Today we consider the phrase Fearless Living. In the Bible, we hear “do not be afraid” repeatedly. That seems to be a clear recognition that fear is real and there are reasons for fear. It also seems to tell us that fear should not have the last word. I almost wonder if God is saying to us, “Of course you are afraid. But I am here and I am more than enough. Trust me more than your fear. Step out onto the bridge and you will find me there.”

 

To help with this, Timothy is being reminded of the faith his grandmother and mother had. That same faith must live on him. Paul or the writer of 2nd Timothy calls him to rekindle the gift of God within. I love that!

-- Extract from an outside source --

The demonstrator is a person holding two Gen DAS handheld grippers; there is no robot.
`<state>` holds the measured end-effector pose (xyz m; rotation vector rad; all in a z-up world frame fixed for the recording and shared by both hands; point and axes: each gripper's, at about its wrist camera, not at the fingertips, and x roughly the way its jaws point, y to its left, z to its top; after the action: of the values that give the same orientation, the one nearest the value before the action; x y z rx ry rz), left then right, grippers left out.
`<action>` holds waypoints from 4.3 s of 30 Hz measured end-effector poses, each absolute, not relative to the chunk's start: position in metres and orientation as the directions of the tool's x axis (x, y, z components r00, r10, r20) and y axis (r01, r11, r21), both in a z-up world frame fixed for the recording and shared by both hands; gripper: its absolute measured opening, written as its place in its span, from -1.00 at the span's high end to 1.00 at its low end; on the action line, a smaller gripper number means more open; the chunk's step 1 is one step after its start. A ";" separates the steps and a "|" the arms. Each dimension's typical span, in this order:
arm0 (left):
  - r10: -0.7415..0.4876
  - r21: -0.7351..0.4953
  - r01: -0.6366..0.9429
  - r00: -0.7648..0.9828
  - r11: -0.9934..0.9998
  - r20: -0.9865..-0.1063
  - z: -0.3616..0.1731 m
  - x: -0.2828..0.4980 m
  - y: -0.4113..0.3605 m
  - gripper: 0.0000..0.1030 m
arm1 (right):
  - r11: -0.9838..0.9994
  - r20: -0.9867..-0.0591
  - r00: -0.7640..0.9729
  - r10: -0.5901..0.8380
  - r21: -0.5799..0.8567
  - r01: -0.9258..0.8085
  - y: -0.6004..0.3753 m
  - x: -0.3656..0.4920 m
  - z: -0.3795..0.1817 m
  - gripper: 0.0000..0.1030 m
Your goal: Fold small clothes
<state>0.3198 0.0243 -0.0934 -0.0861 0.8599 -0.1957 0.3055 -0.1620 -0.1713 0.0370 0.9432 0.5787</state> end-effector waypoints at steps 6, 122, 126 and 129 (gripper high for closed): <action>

It assumes that there is something to be rekindled. It does not refer to a vacuum, but to a small, dim spark that needs to be tended and grown. Maybe it is the size of a mustard seed. Maybe when planted and tended, it has enormous power.

 

I read a prayer once that said, “O God, I don’t pray for faith to move mountains. I can get dynamite and a bulldozer to do that. What I ask for is enough faith to move me.”

 

Kathleen Norris left the church for many years. When she returned, she found nourishment that she had not expected. In her book Amazing Grace, she says, “Faith is still a surprise to me, as I lived without it for so long. Now I believe that it was merely dormant in the years I was not conscious of its presence. And I have become better at trusting it is there, even when I can’t feel it, or when God seems absent from the world. No small part of my religious conversion has been coming to know faith best thought of as a verb, not a ‘thing’ that you either have or you don’t.” (p. 169)

 

The writer of 2nd Timothy ends today’s reading with the exhortation to “guard the good treasure entrusted to you, with the help of the Holy Spirit living in us.” I tend to think of this as a call to look within and find this treasure. I don’t think guarding it means keeping it locked up, but using it well. But I think it might be a call to the faith community. What is the treasure within us? How is the Spirit moving among us today? I think you are the treasure here. I mean you with all your beauty and all your flaws. What if each of us is a mustard seed and together we form an amazing source of food and healing for the world? How many have gone before us and how do they enrich our faith?

 

Many faithful examples look like mustard seeds at first, but somehow they find themselves in God’s hands and the results are amazing. We do not stand alone in this journey of faith—we have parents, grandparents, friends, and neighbors, we have one another and we have people all over the world who accompany us. Some of it comes to us as a hand me down, but the rest comes to us as a gift. On this World Communion Sunday, we remember that faith is much bigger than Albuquerque, faith is greater than the United States, faith is flourishing in the ends of the earth. Together we place our faith in the One for whom nothing is impossible. Faith in God enables us to imagine a world where no one is hungry, where we live peacefully together, where all are loved and welcomed and whole. From our imagination, we step out to make it happen empowered by the One who takes our mustard seed faith and heals the world.

 

On this day, we remember that the table is not ours—it is Christ’s table and it comes with an invitation to all: Come to the table of love, the table where everyone is welcome, the table of our ancestors. Come to the table Jesus prepared for all of us, a table he prepared even for the ones who hurt him. This table knows no limits, it knows no boundaries or borders, languages or nations. Yet at the same time, it recognizes all of these. There is no language that is not understood at this table. This is no land so distant that God’s call to partake is not heard there. There is no person so evil that the invitation is withdrawn. Jesus Christ invites all to his table. Come to the table—here you will find faith the size of a mustard seed and that is more than enough.